The independent London newspaper

Grace finds evidence of a wartime cover-up

08 November, 2018 — By John Gulliver

Grace Livingstone

A SCANDAL about documents destroyed in mysterious circumstances at the Foreign Office has been unearthed after painstaking detective work by a quiet-spoken Highgate author.

I was astonished to hear Grace Livingstone reveal at the launch of her book on dictators in Latin America how she had stumbled, in effect, on a “crime scene” – that the FO had destroyed 322 folders, containing thousands of documents, many of which – according to their headings – referred to vital meetings between our high-ranking civil servants and military figures from Argentina when we were supposed to be in diplomatic conflict with them over the future of the Falklands.

In researching for a PhD she discovered secret meetings and offers to allow Argentina to test the new French Exocet missiles in Cardigan Bay in Wales – missiles that were later used against our navy in the Falklands war.

Grace, who worked for short time as a reporter on the New Journal in the 1990s, made her discovery about the missing documents while meticulously sifting through the files at the National Archive Centre in Kew for her doctorate.

Her research lasted three years. And every day she would cycle from her home to Gospel Oak station and take the train to Kew.

Eventually, she realised there appeared to be some missing letters and emails.

So, she fired off a Freedom of Information request – and back came the reply that 322 folders covering the 1970s and early 80s had been disposed of.

As a seasoned researcher she knew that not all documents can be expected to be retained but she noticed from the headings of the missing 322 folders – and each folder would be expected to contain probably hundreds of documents – that some of them were clearly recording events of meetings which would prove a grave embarrassment to the government if made public.

Among them were records of a key visit by the chief of the Argentinian navy, Admiral Emilio Massera, to this country. The admiral had a shady career and after the Argentinian junta fell in 1982 he served a jail sentence for war crimes. Readers may recall thousands of people were “disappeared” by the regime which developed the novel way of dealing with opponents – they were flown by helicopter over the Atlantic and dropped into the sea.

Other equally startling facts flew around at the launch of Grace’s book at London University on Thursday – that the ratio of the 300 British soldiers killed in the Falklands War to those who later committed suicide was one-to-one. That is 300 have killed themselves since the 1982 war because of depression, homelessness and rough living on the streets.

Possibly, said Professor Bernard McGuirk, the ratio for the Argentinian army was higher.

Professor McGuirk, who lectures at Nottingham university and has written extensively on the Falklands War, revealed at the book launch the terrible plight of veterans who are haunted by their battle experience. In contrast to many other wars the Falklands conflict ended in bloody hand-to-hand fighting that created – as the professor said – ‘phantoms’ that remained ‘trapped’ in the minds of the veterans.

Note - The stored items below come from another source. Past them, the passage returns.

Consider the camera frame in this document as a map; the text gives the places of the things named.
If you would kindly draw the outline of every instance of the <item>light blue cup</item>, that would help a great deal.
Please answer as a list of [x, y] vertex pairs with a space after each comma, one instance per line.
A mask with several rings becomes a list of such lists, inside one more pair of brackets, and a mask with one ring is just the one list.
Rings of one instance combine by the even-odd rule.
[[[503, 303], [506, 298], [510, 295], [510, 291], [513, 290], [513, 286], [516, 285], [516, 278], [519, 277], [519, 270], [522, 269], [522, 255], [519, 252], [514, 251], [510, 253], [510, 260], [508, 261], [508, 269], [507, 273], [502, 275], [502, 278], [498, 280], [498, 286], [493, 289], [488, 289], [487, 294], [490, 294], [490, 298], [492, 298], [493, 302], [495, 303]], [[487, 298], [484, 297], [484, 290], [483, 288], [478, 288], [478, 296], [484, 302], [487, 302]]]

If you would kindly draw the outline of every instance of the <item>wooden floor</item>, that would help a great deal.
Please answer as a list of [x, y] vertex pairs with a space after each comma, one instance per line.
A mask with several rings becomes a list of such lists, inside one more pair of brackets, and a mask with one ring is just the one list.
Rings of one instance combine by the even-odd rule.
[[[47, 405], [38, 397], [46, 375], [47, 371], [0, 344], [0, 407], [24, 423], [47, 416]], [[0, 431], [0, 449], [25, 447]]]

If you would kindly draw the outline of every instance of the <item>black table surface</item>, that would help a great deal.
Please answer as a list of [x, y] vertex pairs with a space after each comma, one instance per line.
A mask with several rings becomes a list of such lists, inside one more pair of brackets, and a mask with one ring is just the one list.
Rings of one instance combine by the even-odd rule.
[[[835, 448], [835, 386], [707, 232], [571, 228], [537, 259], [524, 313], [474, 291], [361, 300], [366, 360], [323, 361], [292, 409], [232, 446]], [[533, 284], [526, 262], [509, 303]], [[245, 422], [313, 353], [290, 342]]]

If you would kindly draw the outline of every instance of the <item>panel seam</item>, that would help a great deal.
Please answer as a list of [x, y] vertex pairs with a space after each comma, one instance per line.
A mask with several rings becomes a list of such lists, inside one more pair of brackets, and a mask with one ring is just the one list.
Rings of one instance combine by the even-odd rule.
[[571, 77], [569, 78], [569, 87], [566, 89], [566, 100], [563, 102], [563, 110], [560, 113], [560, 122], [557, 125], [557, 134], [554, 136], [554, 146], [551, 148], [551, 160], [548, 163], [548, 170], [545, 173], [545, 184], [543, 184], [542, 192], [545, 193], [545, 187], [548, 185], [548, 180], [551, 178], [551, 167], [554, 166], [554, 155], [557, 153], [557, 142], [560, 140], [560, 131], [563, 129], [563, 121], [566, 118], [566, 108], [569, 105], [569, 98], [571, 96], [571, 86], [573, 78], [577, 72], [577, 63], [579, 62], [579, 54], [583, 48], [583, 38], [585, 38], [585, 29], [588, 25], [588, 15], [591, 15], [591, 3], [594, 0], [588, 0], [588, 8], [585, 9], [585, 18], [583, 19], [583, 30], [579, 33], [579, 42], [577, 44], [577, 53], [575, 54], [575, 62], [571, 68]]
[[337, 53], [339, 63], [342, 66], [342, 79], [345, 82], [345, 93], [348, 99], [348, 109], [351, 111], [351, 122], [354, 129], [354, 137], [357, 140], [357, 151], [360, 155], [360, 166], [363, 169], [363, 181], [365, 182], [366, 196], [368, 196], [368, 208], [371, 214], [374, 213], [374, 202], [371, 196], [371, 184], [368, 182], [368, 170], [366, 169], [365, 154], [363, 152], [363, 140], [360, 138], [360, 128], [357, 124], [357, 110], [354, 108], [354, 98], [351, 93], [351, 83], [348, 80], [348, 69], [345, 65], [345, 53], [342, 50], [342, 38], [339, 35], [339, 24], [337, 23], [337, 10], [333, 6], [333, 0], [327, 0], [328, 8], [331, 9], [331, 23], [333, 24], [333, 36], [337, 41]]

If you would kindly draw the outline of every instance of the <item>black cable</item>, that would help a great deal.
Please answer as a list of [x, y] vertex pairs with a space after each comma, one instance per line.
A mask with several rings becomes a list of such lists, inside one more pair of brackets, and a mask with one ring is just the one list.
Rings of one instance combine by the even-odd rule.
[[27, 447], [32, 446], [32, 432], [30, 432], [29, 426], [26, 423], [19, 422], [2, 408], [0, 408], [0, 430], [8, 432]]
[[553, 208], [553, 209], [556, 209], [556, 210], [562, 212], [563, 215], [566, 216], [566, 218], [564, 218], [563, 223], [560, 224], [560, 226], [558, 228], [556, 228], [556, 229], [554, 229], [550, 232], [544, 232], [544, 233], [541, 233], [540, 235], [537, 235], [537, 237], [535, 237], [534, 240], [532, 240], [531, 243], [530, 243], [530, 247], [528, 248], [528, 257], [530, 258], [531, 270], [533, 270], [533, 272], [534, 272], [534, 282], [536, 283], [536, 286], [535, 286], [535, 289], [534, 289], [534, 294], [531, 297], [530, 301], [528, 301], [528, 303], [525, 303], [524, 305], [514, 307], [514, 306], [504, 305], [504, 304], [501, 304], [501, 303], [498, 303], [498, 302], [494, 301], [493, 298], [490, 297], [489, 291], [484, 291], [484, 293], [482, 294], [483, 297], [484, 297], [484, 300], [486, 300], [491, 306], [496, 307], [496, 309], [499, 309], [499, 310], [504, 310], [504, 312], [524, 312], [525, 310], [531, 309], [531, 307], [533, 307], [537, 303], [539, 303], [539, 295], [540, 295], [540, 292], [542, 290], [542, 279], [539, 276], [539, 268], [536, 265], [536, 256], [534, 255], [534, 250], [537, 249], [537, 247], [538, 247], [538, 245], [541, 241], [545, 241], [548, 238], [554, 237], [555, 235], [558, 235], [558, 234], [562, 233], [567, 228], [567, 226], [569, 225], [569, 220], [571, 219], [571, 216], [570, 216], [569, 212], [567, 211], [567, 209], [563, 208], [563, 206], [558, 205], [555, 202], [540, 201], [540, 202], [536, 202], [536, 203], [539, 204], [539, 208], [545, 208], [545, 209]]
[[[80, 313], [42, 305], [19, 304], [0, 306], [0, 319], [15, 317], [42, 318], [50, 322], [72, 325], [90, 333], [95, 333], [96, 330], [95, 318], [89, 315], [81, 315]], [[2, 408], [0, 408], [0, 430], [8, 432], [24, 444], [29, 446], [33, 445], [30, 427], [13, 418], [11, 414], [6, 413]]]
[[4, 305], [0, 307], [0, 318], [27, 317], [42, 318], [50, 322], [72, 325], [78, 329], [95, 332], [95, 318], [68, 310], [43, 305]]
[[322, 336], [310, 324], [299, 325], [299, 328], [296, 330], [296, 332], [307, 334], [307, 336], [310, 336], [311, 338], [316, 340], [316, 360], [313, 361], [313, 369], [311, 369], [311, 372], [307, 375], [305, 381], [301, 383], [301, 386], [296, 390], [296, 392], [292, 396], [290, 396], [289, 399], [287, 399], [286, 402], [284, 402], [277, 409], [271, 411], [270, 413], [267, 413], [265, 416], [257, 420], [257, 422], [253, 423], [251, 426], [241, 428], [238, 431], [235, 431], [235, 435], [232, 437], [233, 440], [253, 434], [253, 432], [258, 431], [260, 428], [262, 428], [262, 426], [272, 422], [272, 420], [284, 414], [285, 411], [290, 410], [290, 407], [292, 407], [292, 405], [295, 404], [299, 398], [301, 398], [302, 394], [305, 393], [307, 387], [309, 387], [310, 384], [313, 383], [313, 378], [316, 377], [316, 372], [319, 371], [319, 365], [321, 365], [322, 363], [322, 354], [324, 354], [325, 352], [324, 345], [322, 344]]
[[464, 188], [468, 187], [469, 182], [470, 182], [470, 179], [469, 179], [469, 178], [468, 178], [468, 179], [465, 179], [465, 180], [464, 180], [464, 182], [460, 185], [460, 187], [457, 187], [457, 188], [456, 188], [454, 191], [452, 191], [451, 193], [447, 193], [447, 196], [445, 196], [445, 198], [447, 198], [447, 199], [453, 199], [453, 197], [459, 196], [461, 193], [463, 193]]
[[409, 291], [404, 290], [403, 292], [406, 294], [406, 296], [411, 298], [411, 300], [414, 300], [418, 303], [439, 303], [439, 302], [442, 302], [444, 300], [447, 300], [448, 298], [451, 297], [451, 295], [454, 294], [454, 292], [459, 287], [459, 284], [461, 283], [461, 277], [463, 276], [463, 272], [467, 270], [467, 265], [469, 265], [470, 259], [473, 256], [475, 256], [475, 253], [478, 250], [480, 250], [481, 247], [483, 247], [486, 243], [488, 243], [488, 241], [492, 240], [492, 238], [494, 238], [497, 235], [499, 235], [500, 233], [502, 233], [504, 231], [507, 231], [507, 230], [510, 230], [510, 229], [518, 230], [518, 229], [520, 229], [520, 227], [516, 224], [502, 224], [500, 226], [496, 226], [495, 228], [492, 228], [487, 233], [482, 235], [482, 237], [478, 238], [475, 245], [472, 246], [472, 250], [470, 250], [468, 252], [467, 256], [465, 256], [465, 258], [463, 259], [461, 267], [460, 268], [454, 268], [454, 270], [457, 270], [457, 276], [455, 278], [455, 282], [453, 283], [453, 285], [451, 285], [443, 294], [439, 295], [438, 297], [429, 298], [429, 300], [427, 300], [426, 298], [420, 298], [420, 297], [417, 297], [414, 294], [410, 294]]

Another speaker, 89-year-old Stan Newens regaled a hushed packed audience with stories about his opposition to the cruel dictatorship in Chile and Argentina in the 1970s and 80s, and his support as an MP of former Labour leader Michael Foot. Later he became an MEP for the central London area.

He wound up, to loud applause, saying that he offered his support to a “fellow socialist” Jeremy Corbyn.

Grace Livingstone’s book is Britain and the Dictatorships of Argentina and Chile, 1973-82: Foreign Policy, Corporations and Social Movements (Palgrave, Macmillan).